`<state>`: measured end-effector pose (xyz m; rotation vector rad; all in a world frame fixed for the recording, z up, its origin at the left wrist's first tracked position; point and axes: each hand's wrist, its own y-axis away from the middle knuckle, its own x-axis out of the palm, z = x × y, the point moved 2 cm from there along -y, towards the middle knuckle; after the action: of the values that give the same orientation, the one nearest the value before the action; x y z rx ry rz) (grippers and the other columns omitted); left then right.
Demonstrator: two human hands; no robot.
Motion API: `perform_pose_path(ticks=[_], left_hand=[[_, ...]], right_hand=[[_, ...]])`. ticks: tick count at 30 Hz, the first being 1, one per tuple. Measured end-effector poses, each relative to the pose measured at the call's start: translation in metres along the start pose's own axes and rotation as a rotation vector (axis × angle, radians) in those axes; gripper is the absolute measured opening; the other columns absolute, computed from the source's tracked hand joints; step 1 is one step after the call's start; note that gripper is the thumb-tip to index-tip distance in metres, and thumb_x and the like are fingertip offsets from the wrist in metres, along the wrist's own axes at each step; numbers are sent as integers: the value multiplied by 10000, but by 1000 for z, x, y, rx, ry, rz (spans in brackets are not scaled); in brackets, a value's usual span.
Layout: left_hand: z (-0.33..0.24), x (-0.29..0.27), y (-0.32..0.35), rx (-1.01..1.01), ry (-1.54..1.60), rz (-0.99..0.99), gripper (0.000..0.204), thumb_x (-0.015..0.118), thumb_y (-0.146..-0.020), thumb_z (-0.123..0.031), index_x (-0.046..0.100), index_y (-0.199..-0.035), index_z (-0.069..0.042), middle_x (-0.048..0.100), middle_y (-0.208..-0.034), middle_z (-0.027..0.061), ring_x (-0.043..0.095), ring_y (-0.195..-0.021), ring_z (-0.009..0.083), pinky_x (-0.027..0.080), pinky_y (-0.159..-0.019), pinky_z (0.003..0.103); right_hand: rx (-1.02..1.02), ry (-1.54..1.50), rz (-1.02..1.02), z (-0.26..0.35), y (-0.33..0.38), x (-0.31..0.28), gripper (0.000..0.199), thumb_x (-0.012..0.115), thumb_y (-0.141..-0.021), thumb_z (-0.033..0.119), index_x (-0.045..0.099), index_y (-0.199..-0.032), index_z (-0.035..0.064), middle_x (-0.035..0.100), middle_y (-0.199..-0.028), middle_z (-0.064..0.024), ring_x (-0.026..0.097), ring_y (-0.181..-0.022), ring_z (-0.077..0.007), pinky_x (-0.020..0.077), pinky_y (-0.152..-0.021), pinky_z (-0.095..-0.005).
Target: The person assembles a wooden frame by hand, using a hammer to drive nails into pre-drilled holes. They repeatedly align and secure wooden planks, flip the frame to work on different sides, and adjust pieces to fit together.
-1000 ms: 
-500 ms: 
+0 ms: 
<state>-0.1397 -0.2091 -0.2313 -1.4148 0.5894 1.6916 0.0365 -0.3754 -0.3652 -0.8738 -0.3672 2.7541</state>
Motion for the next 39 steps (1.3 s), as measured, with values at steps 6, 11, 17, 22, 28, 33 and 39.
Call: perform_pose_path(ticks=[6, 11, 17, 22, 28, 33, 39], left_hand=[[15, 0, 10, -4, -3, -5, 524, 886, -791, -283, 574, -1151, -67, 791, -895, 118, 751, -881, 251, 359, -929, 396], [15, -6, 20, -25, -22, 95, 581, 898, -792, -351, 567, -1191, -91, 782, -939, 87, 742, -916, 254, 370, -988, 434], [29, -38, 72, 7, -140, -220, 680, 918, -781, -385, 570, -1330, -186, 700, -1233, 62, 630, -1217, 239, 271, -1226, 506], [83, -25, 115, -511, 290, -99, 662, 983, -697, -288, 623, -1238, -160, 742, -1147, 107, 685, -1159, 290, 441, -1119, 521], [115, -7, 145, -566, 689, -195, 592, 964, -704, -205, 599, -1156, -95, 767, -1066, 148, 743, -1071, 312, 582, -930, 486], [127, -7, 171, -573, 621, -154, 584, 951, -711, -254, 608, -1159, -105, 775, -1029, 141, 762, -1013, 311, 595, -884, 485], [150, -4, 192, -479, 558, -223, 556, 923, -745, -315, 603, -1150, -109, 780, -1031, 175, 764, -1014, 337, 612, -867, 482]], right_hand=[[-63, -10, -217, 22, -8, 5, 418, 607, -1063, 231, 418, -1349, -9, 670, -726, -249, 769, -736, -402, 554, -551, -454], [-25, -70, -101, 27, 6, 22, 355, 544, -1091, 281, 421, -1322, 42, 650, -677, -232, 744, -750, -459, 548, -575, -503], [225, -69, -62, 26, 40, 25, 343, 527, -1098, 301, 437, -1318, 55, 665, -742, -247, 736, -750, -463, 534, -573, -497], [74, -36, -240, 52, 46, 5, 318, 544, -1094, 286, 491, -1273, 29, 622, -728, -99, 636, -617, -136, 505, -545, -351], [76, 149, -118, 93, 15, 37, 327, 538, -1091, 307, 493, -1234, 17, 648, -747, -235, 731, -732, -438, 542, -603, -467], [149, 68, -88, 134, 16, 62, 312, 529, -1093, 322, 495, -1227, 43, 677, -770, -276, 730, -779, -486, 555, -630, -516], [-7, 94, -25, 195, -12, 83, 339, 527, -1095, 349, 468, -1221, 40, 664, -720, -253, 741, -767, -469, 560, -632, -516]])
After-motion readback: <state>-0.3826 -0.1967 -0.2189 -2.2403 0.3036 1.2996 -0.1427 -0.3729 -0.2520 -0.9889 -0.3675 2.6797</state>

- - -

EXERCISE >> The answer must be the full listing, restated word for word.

OUTPUT FOR THIS TASK >>
`<state>`: measured end-effector pose (xyz m; rotation vector rad; all in a world frame fixed for the recording, z up, its origin at the left wrist's first tracked position; point and axes: each hand's wrist, its own y-axis away from the middle knuckle, its own x-axis out of the palm, z = x × y, the point moved 2 cm from there along -y, towards the middle knuckle; after the action: of the values that give the same orientation, the one nearest the value before the action; x y z rx ry rz) (grippers and the other columns omitted); left then right.
Demonstrator: two human hands; no robot.
Motion API: `perform_pose_path(ticks=[_], left_hand=[[_, ...]], right_hand=[[_, ...]])`. ticks: tick count at 30 Hz, the first being 1, one per tuple. Measured end-effector poses, each relative to the pose measured at the call's start: translation in metres along the start pose's own axes and rotation as a rotation vector (axis × angle, radians) in those axes; gripper is the absolute measured opening; the other columns absolute, computed from the source's tracked hand joints; step 1 is one step after the call's start; note that gripper is the thumb-tip to index-tip distance in metres, and thumb_x and the like are fingertip offsets from the wrist in metres, along the wrist's own axes at each step; numbers are sent as integers: the value multiplied by 10000, but by 1000 for z, x, y, rx, ry, rz (spans in brackets are not scaled); in brackets, a value's usual span.
Layout: left_hand: z (-0.33..0.24), x (-0.29..0.27), y (-0.32..0.35), rx (-1.01..1.01), ry (-1.54..1.60), rz (-0.99..0.99), gripper (0.000..0.204), thumb_x (-0.015..0.118), thumb_y (-0.146..-0.020), thumb_z (-0.123..0.031), index_x (-0.046..0.100), index_y (-0.199..-0.035), index_z (-0.069..0.042), middle_x (-0.048..0.100), middle_y (-0.208..-0.034), middle_z (-0.027..0.061), ring_x (-0.043..0.095), ring_y (-0.195..-0.021), ring_z (-0.009..0.083), pinky_x (-0.027..0.080), pinky_y (-0.159..-0.019), pinky_z (0.003..0.103); right_hand: rx (-1.02..1.02), ry (-1.54..1.50), rz (-1.02..1.02), z (-0.26..0.35), y (-0.33..0.38), x (-0.31..0.28), gripper (0.000..0.199), thumb_x (-0.012..0.115), thumb_y (-0.141..-0.021), thumb_z (-0.033..0.119), index_x (-0.045..0.099), index_y (-0.199..-0.032), index_z (-0.035..0.064), middle_x (-0.035..0.100), middle_y (-0.199..-0.028), middle_z (-0.064..0.024), ring_x (-0.026..0.097), ring_y (-0.181..-0.022), ring_z (-0.077..0.007), pinky_x (-0.020..0.077), pinky_y (-0.152..-0.021), pinky_z (-0.095..-0.005).
Target: The person assembles a wooden frame by hand, using a hammer to drive nails into pre-drilled holes. They repeatedly align and secure wooden planks, flip the frame to work on different sides, and adjust pieces to fit together.
-1000 ms: 
-500 ms: 
+0 ms: 
<state>-0.1397 -0.2091 -0.2313 -1.4148 0.5894 1.6916 0.0365 -0.3754 -0.3652 -0.8738 -0.3672 2.7541</state>
Motion for the next 39 steps (1.3 s), as measured, with values at steps 6, 11, 17, 22, 28, 33 and 39.
Call: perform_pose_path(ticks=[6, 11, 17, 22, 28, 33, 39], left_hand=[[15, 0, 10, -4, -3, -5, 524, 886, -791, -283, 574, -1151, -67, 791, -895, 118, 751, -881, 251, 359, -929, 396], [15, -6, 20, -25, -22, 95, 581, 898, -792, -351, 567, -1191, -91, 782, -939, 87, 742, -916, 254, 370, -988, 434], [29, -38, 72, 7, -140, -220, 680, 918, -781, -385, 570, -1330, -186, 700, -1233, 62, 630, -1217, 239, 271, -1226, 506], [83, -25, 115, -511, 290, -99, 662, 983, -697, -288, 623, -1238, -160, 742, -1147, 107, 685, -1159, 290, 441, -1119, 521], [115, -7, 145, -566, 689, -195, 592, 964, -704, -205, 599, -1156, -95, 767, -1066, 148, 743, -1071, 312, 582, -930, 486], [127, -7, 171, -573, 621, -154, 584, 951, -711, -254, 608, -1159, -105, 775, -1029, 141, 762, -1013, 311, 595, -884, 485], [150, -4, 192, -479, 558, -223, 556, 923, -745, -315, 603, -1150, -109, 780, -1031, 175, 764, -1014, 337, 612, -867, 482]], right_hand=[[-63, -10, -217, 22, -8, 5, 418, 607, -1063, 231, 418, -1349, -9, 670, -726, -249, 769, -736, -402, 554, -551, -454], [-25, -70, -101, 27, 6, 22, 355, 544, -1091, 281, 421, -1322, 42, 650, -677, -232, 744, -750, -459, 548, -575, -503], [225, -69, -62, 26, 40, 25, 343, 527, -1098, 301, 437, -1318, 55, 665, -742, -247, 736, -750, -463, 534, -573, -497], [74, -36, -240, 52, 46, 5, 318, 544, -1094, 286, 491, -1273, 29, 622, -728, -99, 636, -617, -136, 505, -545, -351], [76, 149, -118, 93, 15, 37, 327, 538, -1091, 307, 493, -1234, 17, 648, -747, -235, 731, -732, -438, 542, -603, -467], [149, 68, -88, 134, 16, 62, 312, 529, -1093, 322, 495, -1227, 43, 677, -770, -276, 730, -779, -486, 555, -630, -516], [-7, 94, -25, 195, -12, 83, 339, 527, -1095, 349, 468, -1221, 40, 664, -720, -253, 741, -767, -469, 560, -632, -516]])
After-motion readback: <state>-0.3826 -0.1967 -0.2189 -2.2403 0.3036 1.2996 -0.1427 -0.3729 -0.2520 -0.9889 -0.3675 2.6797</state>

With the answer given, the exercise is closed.